◆ PROBLEM ◆
Whenever a line in the data contains "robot", show that line.

Dataset items
_____

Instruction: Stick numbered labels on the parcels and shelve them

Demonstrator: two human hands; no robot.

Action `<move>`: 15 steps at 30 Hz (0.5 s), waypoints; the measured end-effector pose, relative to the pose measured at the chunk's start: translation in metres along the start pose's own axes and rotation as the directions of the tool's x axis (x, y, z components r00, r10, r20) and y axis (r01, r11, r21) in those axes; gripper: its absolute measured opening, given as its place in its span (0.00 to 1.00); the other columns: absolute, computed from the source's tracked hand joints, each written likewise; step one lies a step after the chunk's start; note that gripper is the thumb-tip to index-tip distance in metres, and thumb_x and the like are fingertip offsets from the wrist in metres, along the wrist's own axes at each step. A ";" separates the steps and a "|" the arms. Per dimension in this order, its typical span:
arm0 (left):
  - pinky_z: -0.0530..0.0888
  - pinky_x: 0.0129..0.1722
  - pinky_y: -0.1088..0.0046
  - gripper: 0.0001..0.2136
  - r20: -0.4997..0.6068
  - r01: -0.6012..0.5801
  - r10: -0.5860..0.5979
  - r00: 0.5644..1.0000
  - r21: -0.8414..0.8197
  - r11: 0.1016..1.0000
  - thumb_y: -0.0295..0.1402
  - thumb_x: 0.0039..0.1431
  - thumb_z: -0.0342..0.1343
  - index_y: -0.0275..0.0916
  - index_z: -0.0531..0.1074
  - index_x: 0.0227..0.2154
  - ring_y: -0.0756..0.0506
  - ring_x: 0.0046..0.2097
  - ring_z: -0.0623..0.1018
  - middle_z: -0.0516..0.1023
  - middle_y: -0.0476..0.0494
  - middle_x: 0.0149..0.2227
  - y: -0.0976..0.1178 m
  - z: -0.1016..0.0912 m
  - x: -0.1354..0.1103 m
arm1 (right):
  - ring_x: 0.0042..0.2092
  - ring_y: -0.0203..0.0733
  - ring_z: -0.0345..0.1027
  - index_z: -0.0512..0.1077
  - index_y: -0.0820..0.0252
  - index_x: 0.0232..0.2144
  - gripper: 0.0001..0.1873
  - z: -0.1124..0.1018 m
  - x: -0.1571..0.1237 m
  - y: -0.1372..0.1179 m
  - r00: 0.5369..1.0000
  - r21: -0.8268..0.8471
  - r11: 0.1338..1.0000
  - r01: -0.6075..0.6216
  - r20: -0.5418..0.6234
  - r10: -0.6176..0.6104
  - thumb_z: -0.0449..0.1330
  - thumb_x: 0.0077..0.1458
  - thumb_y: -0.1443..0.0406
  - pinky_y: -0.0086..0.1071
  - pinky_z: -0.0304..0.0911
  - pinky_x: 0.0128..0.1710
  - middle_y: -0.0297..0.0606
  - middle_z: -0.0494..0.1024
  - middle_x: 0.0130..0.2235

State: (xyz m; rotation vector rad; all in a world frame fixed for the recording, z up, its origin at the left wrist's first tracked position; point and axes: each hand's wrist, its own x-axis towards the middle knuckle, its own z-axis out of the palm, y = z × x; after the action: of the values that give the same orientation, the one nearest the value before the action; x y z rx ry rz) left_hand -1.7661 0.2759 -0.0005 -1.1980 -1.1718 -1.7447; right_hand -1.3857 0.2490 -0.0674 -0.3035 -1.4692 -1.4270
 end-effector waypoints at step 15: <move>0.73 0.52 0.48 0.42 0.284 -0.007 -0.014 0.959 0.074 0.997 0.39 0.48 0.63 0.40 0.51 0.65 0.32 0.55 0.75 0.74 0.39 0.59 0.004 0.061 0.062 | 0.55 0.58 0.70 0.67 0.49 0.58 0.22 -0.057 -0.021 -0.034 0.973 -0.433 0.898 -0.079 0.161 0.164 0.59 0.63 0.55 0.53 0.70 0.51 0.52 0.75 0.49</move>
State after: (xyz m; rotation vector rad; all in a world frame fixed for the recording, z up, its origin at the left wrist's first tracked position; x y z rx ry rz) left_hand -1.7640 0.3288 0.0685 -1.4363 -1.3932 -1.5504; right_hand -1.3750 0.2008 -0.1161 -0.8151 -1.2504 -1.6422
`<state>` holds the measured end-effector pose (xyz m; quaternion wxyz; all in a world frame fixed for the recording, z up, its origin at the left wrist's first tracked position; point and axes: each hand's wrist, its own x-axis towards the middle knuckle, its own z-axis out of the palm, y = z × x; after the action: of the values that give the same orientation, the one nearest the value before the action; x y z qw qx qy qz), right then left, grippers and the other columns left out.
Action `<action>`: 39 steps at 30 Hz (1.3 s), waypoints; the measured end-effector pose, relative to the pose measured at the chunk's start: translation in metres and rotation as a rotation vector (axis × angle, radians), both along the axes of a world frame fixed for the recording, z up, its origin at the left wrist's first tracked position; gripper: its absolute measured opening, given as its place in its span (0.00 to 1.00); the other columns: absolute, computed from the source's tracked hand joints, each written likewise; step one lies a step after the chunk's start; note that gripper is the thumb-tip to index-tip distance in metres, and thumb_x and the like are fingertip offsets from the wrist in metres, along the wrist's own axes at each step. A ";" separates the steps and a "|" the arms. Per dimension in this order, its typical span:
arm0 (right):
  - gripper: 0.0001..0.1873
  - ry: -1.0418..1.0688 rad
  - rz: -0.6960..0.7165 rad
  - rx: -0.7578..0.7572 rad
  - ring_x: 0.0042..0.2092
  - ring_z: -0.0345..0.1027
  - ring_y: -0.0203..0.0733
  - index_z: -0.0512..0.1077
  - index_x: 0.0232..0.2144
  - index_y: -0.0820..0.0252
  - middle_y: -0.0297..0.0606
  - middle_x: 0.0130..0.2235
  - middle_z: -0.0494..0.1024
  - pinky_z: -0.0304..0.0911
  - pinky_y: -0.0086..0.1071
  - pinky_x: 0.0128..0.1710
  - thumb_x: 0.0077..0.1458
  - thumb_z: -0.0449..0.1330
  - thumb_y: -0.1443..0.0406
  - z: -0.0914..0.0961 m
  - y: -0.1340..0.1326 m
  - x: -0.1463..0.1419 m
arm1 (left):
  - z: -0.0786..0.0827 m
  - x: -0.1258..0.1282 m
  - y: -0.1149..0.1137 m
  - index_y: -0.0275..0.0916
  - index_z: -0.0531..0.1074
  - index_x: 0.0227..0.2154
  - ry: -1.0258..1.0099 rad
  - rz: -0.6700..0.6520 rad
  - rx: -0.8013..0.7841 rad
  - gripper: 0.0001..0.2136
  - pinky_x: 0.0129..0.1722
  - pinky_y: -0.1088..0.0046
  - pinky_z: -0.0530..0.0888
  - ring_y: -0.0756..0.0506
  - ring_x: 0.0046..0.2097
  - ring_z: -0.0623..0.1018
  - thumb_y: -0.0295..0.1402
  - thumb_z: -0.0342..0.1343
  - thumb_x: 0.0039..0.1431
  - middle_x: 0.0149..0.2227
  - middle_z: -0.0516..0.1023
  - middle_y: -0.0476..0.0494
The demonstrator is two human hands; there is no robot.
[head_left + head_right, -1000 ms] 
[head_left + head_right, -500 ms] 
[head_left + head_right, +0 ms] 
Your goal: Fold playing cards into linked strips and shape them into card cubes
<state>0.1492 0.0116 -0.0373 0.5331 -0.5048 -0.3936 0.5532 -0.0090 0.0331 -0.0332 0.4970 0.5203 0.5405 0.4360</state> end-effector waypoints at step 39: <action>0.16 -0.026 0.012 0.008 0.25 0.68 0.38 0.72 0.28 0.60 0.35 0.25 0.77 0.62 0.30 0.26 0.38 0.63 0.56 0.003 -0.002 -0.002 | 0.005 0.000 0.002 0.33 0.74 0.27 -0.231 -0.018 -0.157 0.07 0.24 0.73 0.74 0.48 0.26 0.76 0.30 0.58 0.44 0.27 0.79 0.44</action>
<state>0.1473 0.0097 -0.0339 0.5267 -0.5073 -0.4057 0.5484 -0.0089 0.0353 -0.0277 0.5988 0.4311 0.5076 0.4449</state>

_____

◆ PROBLEM SOLUTION ◆
Demonstrator: two human hands; no robot.
The demonstrator is two human hands; there is no robot.

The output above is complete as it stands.